» Exercise goal
For this listing, the lines between the one holding "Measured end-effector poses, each" and the one holding "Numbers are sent", inclusive, must be set down exactly.
--- START ---
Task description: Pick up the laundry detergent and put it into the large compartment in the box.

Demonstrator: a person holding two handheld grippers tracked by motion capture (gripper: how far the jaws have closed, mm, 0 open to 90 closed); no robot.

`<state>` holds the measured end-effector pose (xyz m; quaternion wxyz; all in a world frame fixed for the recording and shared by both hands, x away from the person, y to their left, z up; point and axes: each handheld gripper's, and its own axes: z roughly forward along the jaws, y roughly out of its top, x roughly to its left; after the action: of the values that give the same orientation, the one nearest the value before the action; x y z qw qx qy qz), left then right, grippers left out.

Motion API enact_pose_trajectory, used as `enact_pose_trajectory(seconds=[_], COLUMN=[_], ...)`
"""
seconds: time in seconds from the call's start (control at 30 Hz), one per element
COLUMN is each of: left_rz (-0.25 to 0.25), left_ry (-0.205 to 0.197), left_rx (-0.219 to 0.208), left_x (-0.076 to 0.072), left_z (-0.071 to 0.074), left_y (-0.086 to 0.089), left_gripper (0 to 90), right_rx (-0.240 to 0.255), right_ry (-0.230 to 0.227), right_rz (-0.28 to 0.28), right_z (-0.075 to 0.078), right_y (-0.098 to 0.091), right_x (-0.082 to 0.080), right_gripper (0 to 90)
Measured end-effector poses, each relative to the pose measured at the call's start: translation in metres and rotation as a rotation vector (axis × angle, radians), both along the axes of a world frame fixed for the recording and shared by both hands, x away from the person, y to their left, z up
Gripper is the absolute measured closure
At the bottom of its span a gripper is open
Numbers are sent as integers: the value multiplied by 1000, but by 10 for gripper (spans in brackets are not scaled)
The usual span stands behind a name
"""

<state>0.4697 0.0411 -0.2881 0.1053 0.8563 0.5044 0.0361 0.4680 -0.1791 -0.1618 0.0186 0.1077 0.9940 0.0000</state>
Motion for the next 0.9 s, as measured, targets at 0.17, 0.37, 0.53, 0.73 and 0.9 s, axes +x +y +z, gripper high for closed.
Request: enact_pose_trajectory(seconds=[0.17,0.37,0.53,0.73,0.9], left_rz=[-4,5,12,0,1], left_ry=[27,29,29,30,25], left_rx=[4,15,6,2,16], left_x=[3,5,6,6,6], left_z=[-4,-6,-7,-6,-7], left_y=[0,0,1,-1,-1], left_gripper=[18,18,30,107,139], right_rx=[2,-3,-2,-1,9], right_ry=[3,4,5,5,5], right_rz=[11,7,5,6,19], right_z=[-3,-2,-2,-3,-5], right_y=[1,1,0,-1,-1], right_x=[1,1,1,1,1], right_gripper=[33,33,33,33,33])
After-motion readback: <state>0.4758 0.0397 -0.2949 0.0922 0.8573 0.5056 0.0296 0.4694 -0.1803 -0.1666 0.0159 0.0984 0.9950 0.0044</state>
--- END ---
» Response
Measured end-effector poses, each relative to the pose measured at the call's start: translation in metres and rotation as a rotation vector (axis × angle, radians), both along the axes of a world frame fixed for the recording and shared by both hands, x away from the person, y to their left, z up
Gripper is the absolute measured closure
At the bottom of its span a gripper is open
Numbers are sent as integers: the value multiplied by 1000, but by 10 for gripper (spans in brackets are not scaled)

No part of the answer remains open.